Heller, a Chicago-based private eye and celebrity magnet, is in California doing what he does best: hobnobbing with the rich, famous and notorious. One of those just happens to be the infamous sex goddess Monroe, who has hired Heller to tap her own phone. She has been feuding with her studio over a movie that shut down while filming, supposedly as a result of the actress’s instability. She’s afraid the studio is pinning the movie’s failure to launch on her and wants the tapes as protection, but Heller finds out there’s many more people interested in Monroe’s private conversations besides studio bigwigs, including, but not limited to, the Kennedys, Frank Sinatra, J. Edgar Hoover, Jimmy Hoffa, Joe DiMaggio and some of the biggest and most notorious gangsters during Monroe’s time. Heller gets curious and starts piecing together the web in which Monroe has gotten herself caught and finds that very powerful men are very, very afraid of what the slightly unstable, but very beautiful, young woman might be planning. Then, when she turns up dead, Heller believes a cover-up is underway and starts working to prove it. Collins writes the hard-boiled detective genre with a perfect ear, but his Heller is a tiresome name-dropper who has been involved in every event of historical importance in the proceeding 35 years, including Hugh Hefner’s purchase of the Playboy Mansion and the Bay of Pigs. Driving his white Jag, wearing his Botany 500 suits and stuffing his Ray-Bans in his pocket, Heller has sex with Monroe, gives advice to Bobby Kennedy and trades insider jokes with the Rat Pack.
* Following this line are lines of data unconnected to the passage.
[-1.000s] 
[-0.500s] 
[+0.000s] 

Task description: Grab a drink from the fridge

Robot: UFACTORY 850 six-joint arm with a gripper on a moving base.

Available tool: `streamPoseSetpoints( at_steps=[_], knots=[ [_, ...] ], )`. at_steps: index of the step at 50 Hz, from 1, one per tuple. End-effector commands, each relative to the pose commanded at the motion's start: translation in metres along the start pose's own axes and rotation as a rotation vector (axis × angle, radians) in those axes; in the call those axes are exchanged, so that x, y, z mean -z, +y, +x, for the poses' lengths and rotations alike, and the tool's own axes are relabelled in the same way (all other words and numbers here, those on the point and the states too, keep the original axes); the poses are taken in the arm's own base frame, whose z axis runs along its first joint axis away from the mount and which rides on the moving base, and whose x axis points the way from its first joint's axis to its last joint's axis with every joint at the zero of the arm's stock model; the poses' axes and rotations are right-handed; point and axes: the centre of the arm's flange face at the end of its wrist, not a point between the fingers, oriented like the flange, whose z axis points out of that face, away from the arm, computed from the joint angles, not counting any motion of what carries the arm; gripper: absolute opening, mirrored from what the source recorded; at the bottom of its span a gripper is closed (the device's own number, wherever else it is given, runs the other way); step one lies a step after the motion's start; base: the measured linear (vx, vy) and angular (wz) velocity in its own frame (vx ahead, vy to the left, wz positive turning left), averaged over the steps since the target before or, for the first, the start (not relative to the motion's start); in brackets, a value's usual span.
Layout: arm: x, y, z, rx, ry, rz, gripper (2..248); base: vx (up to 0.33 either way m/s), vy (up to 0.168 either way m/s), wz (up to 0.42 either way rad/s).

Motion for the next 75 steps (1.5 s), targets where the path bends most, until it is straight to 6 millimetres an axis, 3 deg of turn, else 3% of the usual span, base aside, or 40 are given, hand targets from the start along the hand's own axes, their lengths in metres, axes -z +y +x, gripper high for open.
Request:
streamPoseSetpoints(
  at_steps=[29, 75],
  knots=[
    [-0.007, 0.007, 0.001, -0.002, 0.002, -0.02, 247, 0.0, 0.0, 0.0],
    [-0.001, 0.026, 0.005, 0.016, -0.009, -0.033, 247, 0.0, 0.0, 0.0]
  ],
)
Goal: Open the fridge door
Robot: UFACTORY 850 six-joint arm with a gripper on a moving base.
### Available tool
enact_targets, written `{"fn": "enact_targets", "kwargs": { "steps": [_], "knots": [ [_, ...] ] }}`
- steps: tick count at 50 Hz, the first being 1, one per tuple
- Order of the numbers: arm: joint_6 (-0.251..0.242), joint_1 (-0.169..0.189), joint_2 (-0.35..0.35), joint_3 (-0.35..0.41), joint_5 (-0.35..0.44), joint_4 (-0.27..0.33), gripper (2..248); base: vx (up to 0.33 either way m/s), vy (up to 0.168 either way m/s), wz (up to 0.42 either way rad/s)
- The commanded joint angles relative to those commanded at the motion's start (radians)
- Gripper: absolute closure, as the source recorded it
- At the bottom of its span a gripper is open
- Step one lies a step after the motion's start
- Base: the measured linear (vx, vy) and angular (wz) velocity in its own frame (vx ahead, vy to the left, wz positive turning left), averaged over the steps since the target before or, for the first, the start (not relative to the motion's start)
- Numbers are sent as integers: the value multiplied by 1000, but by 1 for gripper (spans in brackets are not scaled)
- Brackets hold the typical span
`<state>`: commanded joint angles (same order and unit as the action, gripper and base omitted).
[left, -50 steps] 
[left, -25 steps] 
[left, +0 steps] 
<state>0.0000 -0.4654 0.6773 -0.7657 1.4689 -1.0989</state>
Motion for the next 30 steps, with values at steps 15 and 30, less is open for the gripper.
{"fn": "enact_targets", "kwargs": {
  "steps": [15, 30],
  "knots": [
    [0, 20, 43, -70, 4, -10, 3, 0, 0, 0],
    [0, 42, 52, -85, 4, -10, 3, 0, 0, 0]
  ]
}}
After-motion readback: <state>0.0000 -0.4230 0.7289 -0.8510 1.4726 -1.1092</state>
The author says he did a lot of research for the book, but sometimes the narrative reads more like a series of encyclopedia entries than fiction, and the character of Heller simply isn’t charming or interesting enough to rate so much attention from high-rollers.
Nothing new or very interesting in this rehashing of rumors surrounding Monroe’s death, even for those who were around when she died.